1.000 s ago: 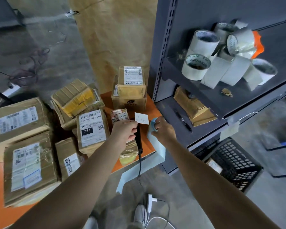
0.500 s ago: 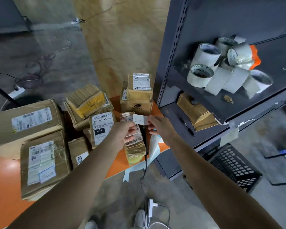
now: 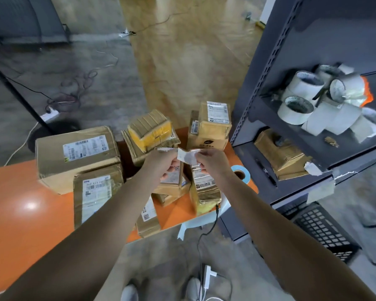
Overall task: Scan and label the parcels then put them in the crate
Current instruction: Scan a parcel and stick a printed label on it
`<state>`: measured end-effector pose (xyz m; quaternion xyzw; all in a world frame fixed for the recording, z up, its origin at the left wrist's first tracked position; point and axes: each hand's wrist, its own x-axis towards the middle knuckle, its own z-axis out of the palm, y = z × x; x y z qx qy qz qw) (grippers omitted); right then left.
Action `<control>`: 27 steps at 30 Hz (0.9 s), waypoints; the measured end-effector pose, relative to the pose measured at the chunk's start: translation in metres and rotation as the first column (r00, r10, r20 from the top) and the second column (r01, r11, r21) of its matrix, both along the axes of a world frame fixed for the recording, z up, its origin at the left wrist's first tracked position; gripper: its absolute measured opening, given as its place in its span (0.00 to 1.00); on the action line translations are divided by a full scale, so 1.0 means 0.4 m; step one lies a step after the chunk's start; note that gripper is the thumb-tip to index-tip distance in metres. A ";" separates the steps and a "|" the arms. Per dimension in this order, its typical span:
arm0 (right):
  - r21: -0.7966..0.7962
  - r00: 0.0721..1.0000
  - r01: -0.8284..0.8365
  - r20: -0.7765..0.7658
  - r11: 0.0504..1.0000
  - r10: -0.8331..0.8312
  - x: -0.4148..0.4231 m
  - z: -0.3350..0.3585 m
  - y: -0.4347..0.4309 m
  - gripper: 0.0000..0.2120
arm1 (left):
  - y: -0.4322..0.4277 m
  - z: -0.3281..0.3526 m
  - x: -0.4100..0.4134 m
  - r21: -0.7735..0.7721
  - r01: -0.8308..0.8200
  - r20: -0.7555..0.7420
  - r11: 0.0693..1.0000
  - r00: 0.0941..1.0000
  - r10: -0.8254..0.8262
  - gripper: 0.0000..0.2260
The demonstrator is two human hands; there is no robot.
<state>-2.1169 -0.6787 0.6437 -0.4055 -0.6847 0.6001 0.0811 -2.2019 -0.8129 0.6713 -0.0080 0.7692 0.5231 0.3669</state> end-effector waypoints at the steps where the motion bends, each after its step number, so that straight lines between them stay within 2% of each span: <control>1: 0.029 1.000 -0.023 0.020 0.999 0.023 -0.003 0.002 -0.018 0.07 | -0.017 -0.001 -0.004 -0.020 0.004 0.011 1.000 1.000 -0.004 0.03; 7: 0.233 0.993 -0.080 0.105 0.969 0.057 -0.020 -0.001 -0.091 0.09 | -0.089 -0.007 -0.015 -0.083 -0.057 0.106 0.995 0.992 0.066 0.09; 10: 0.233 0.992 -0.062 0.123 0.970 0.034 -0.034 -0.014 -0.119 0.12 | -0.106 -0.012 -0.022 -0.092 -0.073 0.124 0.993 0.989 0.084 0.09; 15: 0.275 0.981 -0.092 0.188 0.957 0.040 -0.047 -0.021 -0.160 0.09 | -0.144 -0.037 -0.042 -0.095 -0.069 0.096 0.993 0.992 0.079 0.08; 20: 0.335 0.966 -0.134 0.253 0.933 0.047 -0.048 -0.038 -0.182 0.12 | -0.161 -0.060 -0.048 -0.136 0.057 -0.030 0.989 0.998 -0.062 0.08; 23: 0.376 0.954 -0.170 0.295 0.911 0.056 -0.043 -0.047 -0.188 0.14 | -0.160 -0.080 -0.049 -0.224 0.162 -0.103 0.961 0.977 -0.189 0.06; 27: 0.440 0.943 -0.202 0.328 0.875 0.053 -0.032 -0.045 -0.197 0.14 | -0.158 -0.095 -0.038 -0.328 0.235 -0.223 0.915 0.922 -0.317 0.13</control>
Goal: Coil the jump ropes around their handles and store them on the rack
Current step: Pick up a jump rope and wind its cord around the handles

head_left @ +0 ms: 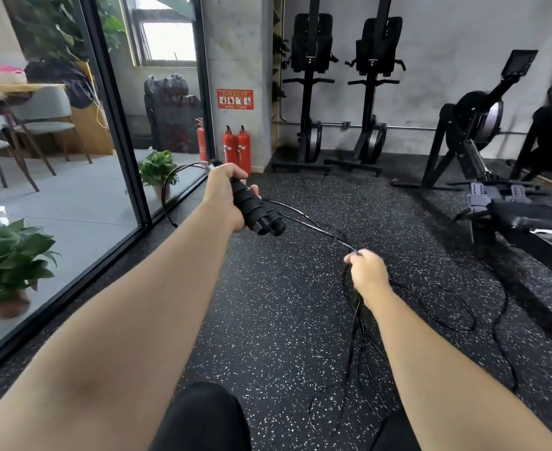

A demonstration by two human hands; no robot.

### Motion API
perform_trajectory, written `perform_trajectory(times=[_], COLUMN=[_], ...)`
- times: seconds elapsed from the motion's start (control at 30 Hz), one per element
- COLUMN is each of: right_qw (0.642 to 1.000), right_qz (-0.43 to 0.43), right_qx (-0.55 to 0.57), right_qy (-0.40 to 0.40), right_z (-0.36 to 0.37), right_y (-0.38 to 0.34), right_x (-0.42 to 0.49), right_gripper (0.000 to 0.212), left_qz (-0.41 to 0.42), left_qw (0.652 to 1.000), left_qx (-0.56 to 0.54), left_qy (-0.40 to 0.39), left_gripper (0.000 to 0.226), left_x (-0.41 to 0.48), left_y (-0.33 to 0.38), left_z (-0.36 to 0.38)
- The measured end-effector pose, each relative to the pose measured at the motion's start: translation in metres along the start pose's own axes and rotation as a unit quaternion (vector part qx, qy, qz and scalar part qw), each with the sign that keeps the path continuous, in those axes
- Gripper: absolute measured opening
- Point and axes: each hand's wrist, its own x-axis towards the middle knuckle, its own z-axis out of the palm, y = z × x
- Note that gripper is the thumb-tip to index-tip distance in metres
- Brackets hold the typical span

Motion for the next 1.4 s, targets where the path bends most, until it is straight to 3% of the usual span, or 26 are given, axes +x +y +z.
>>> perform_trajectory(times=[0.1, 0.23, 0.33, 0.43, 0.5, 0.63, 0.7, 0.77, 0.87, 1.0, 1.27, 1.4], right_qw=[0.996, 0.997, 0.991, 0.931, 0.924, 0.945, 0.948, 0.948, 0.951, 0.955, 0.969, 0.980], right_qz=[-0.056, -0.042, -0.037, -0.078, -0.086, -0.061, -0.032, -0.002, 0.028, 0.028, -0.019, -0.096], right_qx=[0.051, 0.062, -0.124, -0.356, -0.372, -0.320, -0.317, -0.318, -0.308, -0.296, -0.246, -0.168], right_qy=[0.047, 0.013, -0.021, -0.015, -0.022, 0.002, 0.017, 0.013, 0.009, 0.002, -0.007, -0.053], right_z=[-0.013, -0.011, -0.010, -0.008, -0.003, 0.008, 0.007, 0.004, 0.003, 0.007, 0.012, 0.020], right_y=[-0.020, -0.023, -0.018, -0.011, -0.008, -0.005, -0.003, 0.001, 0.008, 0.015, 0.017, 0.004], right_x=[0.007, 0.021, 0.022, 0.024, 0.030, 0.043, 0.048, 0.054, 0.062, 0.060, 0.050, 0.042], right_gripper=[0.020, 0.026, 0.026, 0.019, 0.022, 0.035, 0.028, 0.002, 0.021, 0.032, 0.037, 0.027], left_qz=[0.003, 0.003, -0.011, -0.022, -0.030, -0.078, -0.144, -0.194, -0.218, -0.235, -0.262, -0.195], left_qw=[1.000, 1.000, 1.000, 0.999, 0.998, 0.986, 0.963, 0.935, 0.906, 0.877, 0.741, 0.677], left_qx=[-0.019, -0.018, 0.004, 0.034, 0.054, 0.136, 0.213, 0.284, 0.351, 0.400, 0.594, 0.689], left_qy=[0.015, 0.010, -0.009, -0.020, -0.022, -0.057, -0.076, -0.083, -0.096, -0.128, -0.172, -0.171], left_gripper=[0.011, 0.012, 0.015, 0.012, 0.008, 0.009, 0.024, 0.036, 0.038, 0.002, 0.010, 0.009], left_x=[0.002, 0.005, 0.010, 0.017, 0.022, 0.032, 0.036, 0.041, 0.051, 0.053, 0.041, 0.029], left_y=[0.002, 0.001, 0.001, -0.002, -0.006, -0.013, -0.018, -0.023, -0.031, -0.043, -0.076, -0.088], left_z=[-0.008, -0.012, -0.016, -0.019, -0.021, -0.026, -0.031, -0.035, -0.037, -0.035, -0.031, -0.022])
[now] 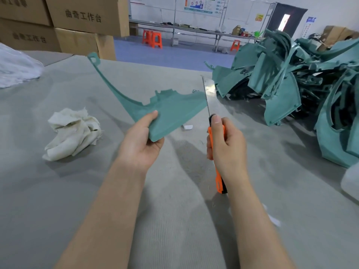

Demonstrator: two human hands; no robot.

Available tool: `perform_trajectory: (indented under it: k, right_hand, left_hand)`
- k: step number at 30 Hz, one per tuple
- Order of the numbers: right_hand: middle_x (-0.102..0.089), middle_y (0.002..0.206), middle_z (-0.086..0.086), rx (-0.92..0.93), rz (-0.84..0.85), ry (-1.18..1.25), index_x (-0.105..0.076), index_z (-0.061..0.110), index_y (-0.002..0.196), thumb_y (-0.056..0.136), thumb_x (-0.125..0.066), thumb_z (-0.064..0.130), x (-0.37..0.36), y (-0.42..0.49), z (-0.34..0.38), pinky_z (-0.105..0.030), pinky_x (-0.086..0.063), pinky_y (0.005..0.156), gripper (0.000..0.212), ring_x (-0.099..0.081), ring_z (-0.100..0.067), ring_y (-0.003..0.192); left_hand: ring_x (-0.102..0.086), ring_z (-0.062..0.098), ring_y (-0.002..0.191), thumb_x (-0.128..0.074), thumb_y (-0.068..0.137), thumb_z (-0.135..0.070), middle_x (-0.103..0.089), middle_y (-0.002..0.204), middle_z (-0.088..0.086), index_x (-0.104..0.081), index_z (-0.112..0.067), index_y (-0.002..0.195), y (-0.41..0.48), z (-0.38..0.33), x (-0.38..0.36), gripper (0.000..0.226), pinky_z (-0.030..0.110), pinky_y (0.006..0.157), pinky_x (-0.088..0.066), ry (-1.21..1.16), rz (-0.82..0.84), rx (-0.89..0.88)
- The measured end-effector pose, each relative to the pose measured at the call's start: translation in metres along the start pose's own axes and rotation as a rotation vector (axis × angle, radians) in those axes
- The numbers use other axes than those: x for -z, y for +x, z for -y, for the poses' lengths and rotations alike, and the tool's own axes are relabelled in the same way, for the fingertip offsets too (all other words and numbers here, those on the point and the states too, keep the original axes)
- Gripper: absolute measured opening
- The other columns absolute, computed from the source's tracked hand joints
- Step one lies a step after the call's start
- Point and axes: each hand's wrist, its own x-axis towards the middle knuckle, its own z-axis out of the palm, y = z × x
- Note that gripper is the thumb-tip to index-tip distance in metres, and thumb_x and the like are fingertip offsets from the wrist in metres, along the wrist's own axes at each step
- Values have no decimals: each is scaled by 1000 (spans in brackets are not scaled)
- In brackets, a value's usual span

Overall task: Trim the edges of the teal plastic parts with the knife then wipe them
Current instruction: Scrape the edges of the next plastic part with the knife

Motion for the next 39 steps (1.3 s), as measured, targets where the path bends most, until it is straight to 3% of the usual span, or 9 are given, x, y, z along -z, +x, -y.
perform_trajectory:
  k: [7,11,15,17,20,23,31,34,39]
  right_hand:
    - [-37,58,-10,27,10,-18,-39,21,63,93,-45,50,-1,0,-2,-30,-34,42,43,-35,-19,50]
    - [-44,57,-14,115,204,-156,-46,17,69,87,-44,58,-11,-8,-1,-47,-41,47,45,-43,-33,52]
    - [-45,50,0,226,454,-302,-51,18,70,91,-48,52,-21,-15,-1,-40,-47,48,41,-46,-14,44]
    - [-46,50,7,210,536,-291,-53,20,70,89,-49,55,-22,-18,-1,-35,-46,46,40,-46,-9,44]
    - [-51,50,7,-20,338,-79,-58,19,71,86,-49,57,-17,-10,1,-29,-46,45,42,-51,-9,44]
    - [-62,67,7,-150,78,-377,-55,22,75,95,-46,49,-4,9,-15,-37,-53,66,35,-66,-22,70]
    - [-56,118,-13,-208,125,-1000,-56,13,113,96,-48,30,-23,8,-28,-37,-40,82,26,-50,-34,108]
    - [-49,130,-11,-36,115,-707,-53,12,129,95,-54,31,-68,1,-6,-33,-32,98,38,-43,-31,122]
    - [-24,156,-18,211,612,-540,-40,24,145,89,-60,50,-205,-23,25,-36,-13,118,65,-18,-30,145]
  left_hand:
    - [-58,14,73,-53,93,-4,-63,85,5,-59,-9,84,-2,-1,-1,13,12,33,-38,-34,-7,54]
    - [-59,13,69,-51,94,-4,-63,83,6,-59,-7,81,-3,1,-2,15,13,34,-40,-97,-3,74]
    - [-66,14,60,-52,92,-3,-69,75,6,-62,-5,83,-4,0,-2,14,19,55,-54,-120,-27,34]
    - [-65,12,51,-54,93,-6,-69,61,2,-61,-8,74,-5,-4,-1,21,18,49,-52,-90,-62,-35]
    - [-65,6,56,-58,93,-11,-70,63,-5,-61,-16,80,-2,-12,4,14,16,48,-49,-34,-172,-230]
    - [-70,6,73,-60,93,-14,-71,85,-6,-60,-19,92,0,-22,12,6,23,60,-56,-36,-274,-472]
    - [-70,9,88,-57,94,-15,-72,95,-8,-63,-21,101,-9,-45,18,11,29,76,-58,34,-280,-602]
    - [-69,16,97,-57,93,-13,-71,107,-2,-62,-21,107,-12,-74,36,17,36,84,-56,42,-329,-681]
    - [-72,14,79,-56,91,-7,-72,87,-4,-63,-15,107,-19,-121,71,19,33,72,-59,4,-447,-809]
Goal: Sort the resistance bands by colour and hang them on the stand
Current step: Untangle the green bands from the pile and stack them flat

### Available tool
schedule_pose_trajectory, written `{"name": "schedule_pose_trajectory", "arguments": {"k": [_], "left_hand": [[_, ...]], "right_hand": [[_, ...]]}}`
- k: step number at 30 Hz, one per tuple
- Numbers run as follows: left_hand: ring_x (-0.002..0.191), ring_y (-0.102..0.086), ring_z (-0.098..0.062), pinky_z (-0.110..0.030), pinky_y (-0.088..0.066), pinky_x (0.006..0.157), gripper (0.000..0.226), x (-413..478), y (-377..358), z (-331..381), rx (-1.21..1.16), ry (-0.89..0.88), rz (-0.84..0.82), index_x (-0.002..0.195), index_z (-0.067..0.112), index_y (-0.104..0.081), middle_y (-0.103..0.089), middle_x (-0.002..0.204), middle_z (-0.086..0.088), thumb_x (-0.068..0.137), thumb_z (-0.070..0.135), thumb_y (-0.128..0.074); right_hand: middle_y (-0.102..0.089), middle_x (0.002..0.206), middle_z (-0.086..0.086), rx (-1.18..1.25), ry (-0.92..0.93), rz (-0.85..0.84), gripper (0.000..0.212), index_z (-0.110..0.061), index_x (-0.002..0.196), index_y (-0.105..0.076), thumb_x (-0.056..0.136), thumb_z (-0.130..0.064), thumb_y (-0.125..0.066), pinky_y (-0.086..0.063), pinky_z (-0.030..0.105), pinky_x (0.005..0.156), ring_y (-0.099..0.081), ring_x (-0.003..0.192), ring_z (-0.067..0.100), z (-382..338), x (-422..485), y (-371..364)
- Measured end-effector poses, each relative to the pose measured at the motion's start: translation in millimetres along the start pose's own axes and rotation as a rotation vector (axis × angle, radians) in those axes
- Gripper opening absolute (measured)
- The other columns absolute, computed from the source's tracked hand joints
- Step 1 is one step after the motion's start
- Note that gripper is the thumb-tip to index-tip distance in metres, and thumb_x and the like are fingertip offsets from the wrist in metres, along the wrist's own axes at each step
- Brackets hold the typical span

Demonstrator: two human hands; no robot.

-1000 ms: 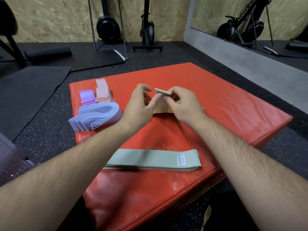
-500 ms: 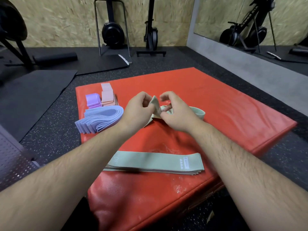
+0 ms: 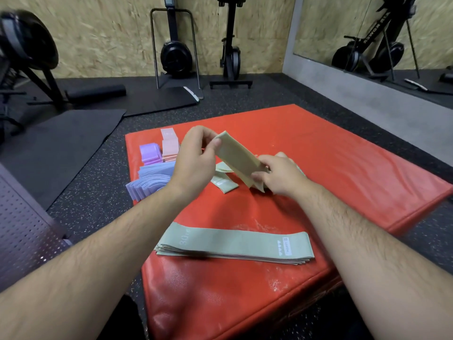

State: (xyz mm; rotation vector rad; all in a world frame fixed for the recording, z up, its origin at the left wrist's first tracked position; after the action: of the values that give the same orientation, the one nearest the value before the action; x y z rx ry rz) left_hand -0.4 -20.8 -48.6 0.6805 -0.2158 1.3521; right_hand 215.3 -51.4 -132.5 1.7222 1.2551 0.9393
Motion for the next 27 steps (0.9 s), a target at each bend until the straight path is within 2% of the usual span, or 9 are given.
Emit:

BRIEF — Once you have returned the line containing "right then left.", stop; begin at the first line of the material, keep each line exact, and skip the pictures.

SOLUTION TO THIS PROBLEM —
1.000 s ago: 
0.500 s ago: 
now: 
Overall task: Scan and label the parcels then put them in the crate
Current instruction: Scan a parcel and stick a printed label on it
`<state>`: measured end-effector pose (xyz m; quaternion xyzw; all in a world frame fixed for the recording, z up, its origin at the left wrist's first tracked position; point and axes: each hand's wrist, its own x-axis towards the middle knuckle, its own z-axis out of the palm, y = z × x; x y z qx qy qz qw) (grippers omitted); right then left.

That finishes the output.